Could the data below please be reproduced word for word, without the pictures?
*-*-*
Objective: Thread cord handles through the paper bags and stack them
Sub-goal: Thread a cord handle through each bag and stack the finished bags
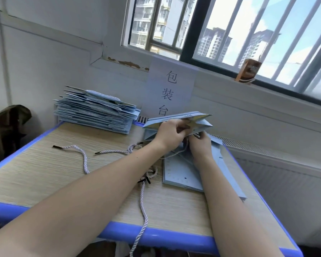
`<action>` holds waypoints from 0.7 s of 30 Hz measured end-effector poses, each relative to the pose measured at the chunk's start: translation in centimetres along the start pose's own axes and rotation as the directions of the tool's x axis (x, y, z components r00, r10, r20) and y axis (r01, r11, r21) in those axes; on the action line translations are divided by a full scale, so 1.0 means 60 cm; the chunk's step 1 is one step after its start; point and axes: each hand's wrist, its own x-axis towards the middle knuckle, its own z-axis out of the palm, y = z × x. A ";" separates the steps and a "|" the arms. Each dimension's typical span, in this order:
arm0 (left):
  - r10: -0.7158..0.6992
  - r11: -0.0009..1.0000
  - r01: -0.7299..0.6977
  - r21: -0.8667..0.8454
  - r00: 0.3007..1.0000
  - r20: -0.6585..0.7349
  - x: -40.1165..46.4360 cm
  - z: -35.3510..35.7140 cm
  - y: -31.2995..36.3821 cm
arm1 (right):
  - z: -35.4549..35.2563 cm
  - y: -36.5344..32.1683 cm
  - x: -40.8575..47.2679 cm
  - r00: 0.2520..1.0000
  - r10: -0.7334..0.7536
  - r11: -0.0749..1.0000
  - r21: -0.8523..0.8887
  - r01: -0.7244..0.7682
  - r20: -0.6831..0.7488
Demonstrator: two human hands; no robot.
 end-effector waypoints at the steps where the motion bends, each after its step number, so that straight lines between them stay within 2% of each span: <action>1: 0.009 1.000 -0.009 0.007 1.000 -0.001 0.000 0.001 0.001 | -0.002 -0.003 0.000 1.000 -0.002 1.000 -0.001 0.002 -0.014; 6: 0.026 1.000 -0.026 0.001 0.999 -0.019 0.004 -0.004 0.002 | -0.018 -0.019 0.006 1.000 -0.026 0.999 0.019 0.026 -0.008; 13: 0.011 1.000 -0.011 -0.019 1.000 -0.008 -0.002 -0.011 0.012 | -0.038 -0.033 -0.009 0.996 -0.008 0.998 0.063 0.002 0.094; 18: 0.005 0.999 -0.005 -0.031 1.000 0.000 -0.002 -0.011 0.012 | -0.037 -0.034 -0.022 0.977 -0.204 0.952 -0.220 0.212 0.057; 21: 0.022 1.000 -0.022 -0.020 1.000 -0.004 0.002 -0.015 0.013 | -0.033 -0.038 -0.026 0.968 -0.250 0.926 -0.284 0.250 0.035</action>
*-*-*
* **SOLUTION TO THIS EXERCISE**:
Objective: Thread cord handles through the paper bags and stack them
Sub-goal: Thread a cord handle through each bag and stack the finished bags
`<action>` holds waypoints from 0.7 s of 30 Hz measured end-effector poses, each relative to the pose measured at the chunk's start: translation in centimetres along the start pose's own axes and rotation as the directions of the tool's x axis (x, y, z components r00, r10, r20) and y axis (r01, r11, r21) in those axes; on the action line translations are divided by a full scale, so 1.0 means 60 cm; the chunk's step 1 is one step after its start; point and axes: each hand's wrist, its own x-axis towards the middle knuckle, its own z-axis out of the palm, y = z × x. A ";" separates the steps and a "|" the arms. Each dimension's typical span, in this order:
arm0 (left):
  - r10: -0.7158..0.6992
  - r11: -0.0009..1.0000
  - r01: -0.7299..0.6977
  - r21: -0.8667..0.8454
  - r00: 0.3007..1.0000
  - r20: -0.6585..0.7349
  - x: -40.1165..46.4360 cm
  - z: -35.3510..35.7140 cm
  - y: -31.2995..36.3821 cm
arm1 (right):
  - z: -35.4549..35.2563 cm
  - y: -36.5344..32.1683 cm
  - x: -40.8575..47.2679 cm
  - r00: 0.2520..1.0000
  - r10: -0.7334..0.7536
  - r11: -0.0749..1.0000
  - r21: -0.8523..0.8887
  - r01: -0.7244..0.7682
  - r20: -0.6831..0.7488
Demonstrator: two human hands; no robot.
 end-effector waypoints at the steps where the motion bends, each after its step number, so that straight lines between them stay within 2% of each span: <action>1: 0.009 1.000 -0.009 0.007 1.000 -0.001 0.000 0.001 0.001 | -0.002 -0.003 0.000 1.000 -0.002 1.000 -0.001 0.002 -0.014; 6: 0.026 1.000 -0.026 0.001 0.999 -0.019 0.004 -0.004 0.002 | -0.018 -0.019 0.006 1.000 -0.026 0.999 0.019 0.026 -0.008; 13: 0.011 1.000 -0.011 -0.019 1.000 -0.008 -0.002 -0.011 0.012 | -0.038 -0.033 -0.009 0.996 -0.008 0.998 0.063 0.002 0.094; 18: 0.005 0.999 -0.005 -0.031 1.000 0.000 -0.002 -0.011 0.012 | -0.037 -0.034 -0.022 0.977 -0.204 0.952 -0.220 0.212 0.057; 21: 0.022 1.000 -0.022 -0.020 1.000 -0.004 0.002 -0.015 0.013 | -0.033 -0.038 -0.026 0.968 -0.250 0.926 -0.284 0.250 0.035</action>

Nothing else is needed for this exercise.